Ebenso verhält es sich meiner Ansicht nach auch mit dem Thema kontinuierlicher Weiterbildung. Die dürfte allerdings berufsunabhängig wertvoll sein. Auch davon profitiert der Arbeitgeber ebenfalls, durch bessere Ideen, neue Ansätze / Verfahren / Methoden bei der täglichen Arbeit. Gesteigerte Produktivität erhöht die internationale Wettbewerbsfähigkeit des Wirtschaftsstandorts Deutschland und ist somit auch für den Staat ein Gewinn. Win-Win-Win.

Wenn man sich die Statistiken anschaut und sieht, dass viele bei ihrer täglichen Arbeit in der Realität ohnehin nur rund 4,5 Stunden „produktiv und hochkonzentriert“ arbeiten, stellt sich mir die Frage was wir sinnvolles mit der Zeit anstellen können, die wir ohnehin unsinnig verballern.

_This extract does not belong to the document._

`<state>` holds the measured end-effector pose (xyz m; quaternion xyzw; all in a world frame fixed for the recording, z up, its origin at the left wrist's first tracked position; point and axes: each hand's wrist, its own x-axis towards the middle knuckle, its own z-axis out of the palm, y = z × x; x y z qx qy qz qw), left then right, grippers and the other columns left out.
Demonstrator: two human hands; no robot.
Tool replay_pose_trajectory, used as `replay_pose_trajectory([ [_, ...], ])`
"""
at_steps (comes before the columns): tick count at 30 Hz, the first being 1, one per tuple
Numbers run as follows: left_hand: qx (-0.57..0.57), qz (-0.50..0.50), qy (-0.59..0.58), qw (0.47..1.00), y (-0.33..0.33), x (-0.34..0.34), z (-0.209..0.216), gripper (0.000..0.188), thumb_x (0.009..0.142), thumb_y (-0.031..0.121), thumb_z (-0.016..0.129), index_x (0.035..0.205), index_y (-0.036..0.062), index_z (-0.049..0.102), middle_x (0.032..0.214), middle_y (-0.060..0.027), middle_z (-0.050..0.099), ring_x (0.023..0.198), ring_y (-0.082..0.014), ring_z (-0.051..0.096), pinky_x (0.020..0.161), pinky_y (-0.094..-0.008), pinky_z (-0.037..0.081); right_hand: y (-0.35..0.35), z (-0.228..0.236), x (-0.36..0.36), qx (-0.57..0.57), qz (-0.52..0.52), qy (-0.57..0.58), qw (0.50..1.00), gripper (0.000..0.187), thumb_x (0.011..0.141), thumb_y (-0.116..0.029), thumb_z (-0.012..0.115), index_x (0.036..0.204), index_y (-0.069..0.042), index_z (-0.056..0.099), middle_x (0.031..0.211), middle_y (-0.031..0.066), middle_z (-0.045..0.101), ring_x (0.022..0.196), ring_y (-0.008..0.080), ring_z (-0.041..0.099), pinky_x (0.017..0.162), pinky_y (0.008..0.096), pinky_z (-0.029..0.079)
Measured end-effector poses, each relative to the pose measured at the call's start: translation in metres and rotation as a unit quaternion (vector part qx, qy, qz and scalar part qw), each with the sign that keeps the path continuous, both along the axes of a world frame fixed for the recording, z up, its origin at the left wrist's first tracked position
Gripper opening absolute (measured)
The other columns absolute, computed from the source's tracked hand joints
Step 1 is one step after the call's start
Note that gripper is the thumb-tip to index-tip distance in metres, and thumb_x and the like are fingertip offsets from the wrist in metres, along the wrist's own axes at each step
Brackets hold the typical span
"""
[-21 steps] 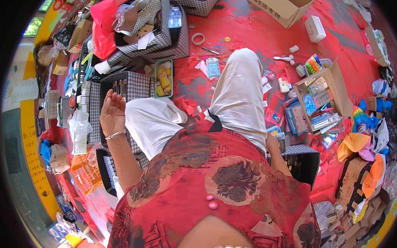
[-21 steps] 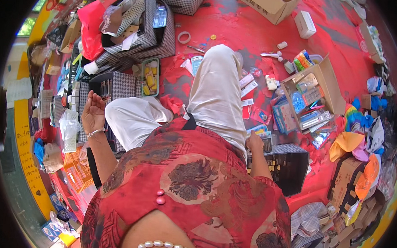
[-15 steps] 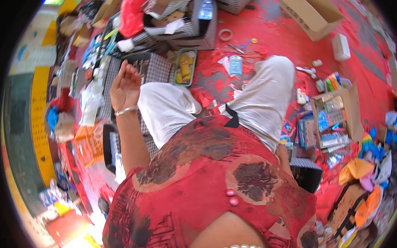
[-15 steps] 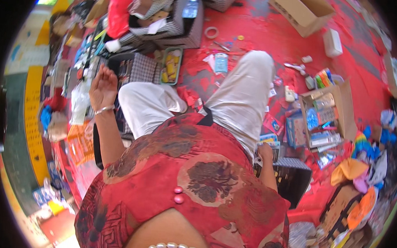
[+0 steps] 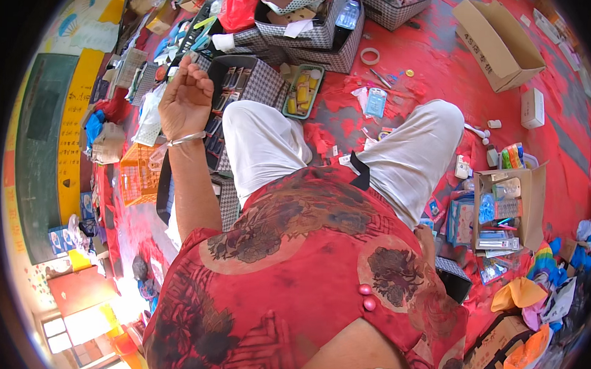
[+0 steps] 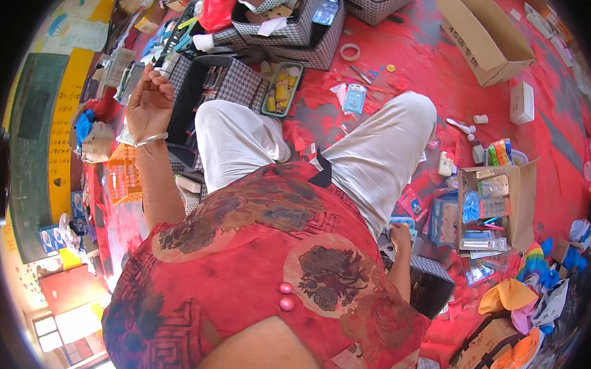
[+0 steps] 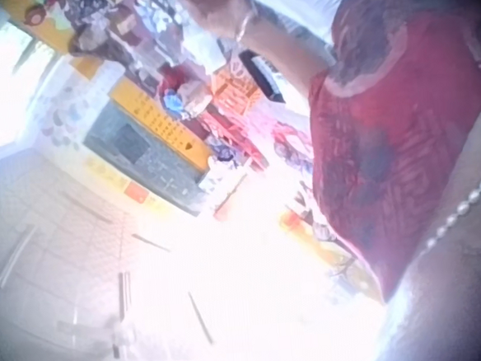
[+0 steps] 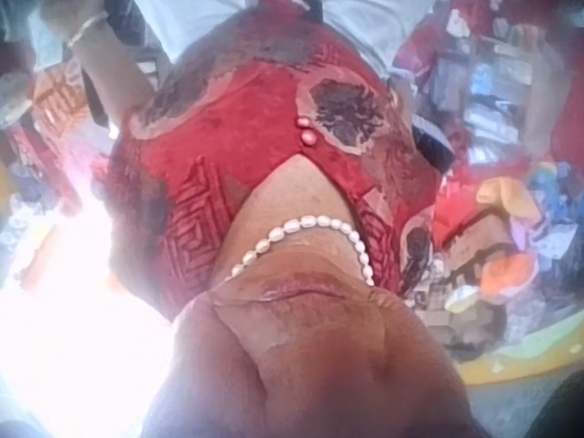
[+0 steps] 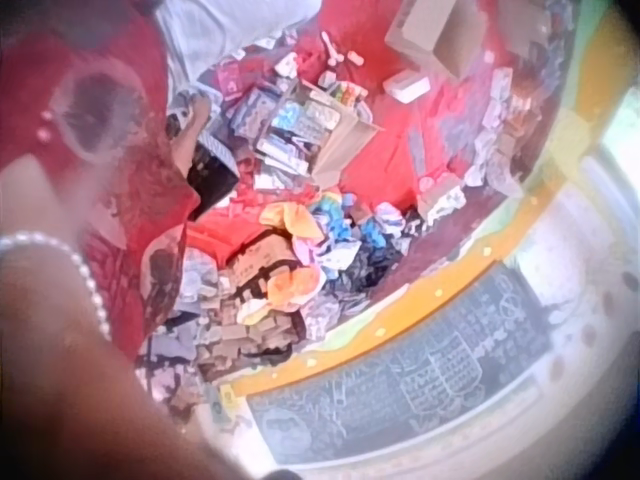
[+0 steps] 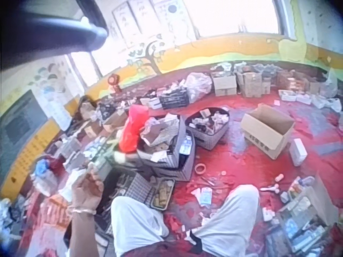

Ein ganz andere Punkt ist das Loslösen von der Zeit = Produktivität Mentalität, die leider dafür sorgt dass unsinnige Geschäftigkeit noch als echter wünschenswerter Mehrwert angesehen wird: „Schaut nur wie lange die jeden Tag Arbeitet!“ – Was bringt es das einem, die Arbeit, für die man stumpf und stupide gut und gerne 8h brauchen würde in 3h mit smarten, innovativen Kniffen zu erledigen? Man hat dann einfach weitere 5h übrig. Dafür müssen wir nicht nur technologisch deutliche Schritte voran machen (Digitalisierung, Automatisierung, KI, Assistenzsysteme, …), sondern die neuen Technologien auch konsequent in der Breite nutzbar machen und nutzen. Hier kann auch der Staat fördern oder muss zu erst mal die Voaussetzungen schaffen (Glasfaser Ausbau, Netzabdeckung, etc.).

Vielleicht sehe ich einige Sachen zu kritisch. Vielleicht übersehe ich auch einige Aspekte. Gebt mir gerne Feedback hier oder anderswo zum Thema. Wie seht ihr das?